AI-based Image Enhancement and Optical Distortion Correction for 3D Integral Imaging and Display using Fermi-Level Pinning-Free and Low-Resistance Single-Pixel Imager
Copyright © 2025 Korean Institute of Broadcast and Media Engineers. All rights reserved.
“This is an Open-Access article distributed under the terms of the Creative Commons BY-NC-ND (http://creativecommons.org/licenses/by-nc-nd/3.0) which permits unrestricted non-commercial use, distribution, and reproduction in any medium, provided the original work is properly cited and not altered.”
Abstract
This study proposes an image enhancement framework for three-dimensional (3D) integral imaging using low-resistance single-pixel sensors with suppressed Fermi-level pinning (FLP). Although these sensors provide stable charge transport and reliable operation, their application to 3D imaging is constrained by low spatial resolution, scanning-induced noise, and geometric distortion. To address these limitations, the framework integrates noise suppression, deep learning-based super-resolution (SR), and an optical correction stage. Noise suppression stabilizes image acquisition under limited signal conditions, while SR restores fine structural details. In addition, optical correction reduces distortion and improves inter-view alignment, enabling more accurate 3D reconstructions. The framework operates robustly even in the absence of ground-truth reference data, mitigating the degradation typically observed in conventional single-pixel imaging. Experimental results confirm significant improvements in perceptual quality, and the reconstructed 3D scenes exhibit enhanced spatial consistency and realistic depth. Overall, the results demonstrate the feasibility of compact single-pixel-based 3D imaging systems for high-fidelity integral visualization.
초록
본 연구는 페르미 준위 고정(Fermi-level pinning, FLP)이 억제된 저저항 단일 화소 센서를 기반으로, 3차원 집적 영상에서 발생하는 해상도 저하와 기하학적 왜곡 문제를 개선하기 위한 영상 향상 프레임워크를 제안한다. 해당 센서는 안정적인 동작 특성을 지니고 있으나, 저해상도, 스캐닝 노이즈, 기하학적 왜곡 등으로 3D 집적 영상에 응용하기에는 제약이 존재한다. 이를 개선하기 위해 본 연구에서는 노이즈 억제와 딥러닝 기반 초해상도 복원을 결합하고, 추가적인 광학적 보정 단계를 도입하여 영상 품질과 재구성 정확도를 향상시켰다. 본 프레임워크는 데이터가 제한된 조건에서도 안정적으로 동작하며, 기존 단일 화소 기반 영상에서 발생하는 품질 저하 문제를 효과적으로 감소시켰다. 실험 결과, 영상의 해상도와 구조적 세부 표현이 뚜렷하게 향상되었으며, 시각적 비교에서도 재구성된 3차원 집적 영상이 공간적 일관성과 깊이감 측면에서 개선된 모습을 확인할 수 있었다.
Keywords:
Fermi-level pinning (FLP)-free, Single-pixel imaging, Integral imaging, Super-resolution enhancement, Optical distortion correctionⅠ. Introduction
The Fermi level defines the energy distribution of electrons in solids and underpins charge transport phenomena. At metal-semiconductor interfaces, however, Fermi-level pinning (FLP) often arises and prevents the formation of an ideal Schottky barrier height (SBH). In principle, the SBH can be tuned by selecting metals with different work functions. Yet interface-induced states—such as metal- and defect-induced gap states (MIGS and DIGS)—fix the Fermi level at specific energies. As a result, large SBHs form regardless of the metal’s work function, reducing charge collection and fundamentally limiting the performance of 2D semiconductor optoelectronic devices.

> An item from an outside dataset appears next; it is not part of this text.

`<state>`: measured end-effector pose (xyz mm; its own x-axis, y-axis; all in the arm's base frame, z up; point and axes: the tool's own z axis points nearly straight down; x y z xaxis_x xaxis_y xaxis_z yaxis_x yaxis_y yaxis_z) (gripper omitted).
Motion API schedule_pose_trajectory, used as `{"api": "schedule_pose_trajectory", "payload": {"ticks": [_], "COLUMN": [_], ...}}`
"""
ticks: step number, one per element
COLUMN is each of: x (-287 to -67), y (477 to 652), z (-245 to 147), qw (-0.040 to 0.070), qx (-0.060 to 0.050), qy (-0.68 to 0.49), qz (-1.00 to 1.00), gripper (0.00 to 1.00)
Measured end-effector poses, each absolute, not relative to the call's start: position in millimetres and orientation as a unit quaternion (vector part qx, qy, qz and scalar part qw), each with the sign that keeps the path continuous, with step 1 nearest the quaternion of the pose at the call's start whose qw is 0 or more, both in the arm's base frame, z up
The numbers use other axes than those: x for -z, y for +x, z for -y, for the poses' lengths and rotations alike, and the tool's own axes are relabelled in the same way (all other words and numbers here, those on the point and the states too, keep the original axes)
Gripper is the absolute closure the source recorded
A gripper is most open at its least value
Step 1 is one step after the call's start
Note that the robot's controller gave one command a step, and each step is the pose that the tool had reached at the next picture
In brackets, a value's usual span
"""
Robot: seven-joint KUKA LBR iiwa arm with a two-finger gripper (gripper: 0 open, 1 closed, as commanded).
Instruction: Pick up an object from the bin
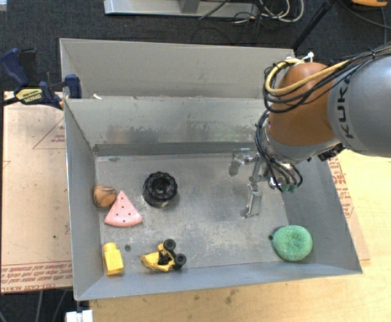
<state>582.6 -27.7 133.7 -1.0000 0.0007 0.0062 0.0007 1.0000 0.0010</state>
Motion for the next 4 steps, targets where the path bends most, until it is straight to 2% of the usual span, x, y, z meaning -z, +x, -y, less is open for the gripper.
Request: {"api": "schedule_pose_trajectory", "payload": {"ticks": [1,2,3,4], "x": [-138,-110,-104,-92], "y": [584.0,615.1,618.0,627.2], "z": [28,-9,-74,-96], "qw": [0.000,-0.006,0.000,-0.002], "qx": [0.000,-0.001,0.000,0.003], "qy": [0.000,-0.022,0.017,0.034], "qz": [1.000,1.000,1.000,0.999], "gripper": [0.00,0.00,0.00,0.00]}}
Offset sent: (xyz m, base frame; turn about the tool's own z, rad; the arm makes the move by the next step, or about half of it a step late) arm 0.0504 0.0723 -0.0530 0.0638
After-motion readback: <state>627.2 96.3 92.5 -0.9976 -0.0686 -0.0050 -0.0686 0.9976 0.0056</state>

In our previous work[1], we addressed this challenge by implementing a photodiode structure designed to suppress FLP, thereby improving charge transport and signal stability. To validate the device, we employed a single-pixel imaging setup in which viewpoint images were sequentially acquired through mechanical scanning[2,3]. These elemental images were reconstructed into 3D scenes using a microlens array-based integral imaging technique, which synthesizes depth from multiple perspectives.
While this configuration effectively demonstrated the sensor’s signal stability and feasibility for 3D imaging, several practical challenges emerged during implementation. As a single-pixel imaging approach, the method offers advantages of low cost, simple architecture, and spectral flexibility. Yet the inherently low photocurrent necessitates sequential scanning, during which signal fluctuations accumulate and manifest as acquisition noise. In addition, optical distortions—particularly pincushion effects on the display side—compromised reconstruction fidelity. Collectively, these issues motivated a system-level enhancement strategy to improve image quality and spatial consistency in single-pixel integral imaging.

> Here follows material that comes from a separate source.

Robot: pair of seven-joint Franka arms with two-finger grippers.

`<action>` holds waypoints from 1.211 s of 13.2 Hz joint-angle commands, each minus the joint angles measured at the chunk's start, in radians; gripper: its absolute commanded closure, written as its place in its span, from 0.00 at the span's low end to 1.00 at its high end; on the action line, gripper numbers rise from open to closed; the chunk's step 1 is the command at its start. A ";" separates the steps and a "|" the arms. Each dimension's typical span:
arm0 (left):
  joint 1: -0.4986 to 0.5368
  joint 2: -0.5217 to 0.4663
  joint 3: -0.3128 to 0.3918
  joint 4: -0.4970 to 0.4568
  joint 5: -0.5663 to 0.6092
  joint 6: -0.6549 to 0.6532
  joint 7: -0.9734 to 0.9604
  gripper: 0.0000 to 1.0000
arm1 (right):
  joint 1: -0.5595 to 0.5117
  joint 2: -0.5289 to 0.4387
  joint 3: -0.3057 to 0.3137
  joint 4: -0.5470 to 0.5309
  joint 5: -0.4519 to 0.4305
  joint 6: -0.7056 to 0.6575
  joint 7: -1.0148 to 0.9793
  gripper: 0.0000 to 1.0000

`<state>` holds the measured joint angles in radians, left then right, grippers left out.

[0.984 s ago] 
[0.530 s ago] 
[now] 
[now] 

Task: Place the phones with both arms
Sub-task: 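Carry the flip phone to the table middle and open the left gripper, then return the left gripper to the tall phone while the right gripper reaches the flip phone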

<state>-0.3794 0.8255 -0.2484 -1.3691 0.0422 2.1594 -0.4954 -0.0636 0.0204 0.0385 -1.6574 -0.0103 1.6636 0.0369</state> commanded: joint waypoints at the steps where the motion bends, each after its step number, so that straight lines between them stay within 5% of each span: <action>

To address these challenges, this study extends our previous work by proposing a system-level enhancement framework based on a low-resistance, FLP-mitigated single-pixel imager. The proposed approach integrates computational and optical strategies to improve the quality of 3D reconstruction in integral imaging systems. A two-stage computational pipeline combines non-local filtering with deep learning-based SR to suppress noise and restore spatial detail. In parallel, geometric distortion is reduced through optical design, using a fixed-focal-length Fresnel lens and optimized lens-display spacing. This integrated strategy enables accurate 3D reconstruction with consistent inter-view alignment. An overview of the system architecture is provided in Fig 1.
Ⅱ. Methods
1. 3D Integral Imaging Setup
A single-pixel photodiode previously developed with a conductive-bridge interlayer contact (CBIC) structure was employed as the imaging sensor[1]. This architecture suppresses Fermi-level pinning by mitigating metal- and defect-induced gap states, thereby enabling stable charge transport suitable for reliable 2D/3D image acquisition. For elemental image acquisition, the photodiode was mechanically translated across a uniform grid using a motorized XY stage, while a stationary object was illuminated by a white LED (~1000 lux). RGB elemental images were sequentially captured at 450, 550, and 650 nm through narrow bandpass filters, and multiple frames were averaged at each wavelength to improve the signal-to-noise ratio. The resulting dataset was then used to validate the proposed noise suppression, SR enhancement, and optical distortion correction framework.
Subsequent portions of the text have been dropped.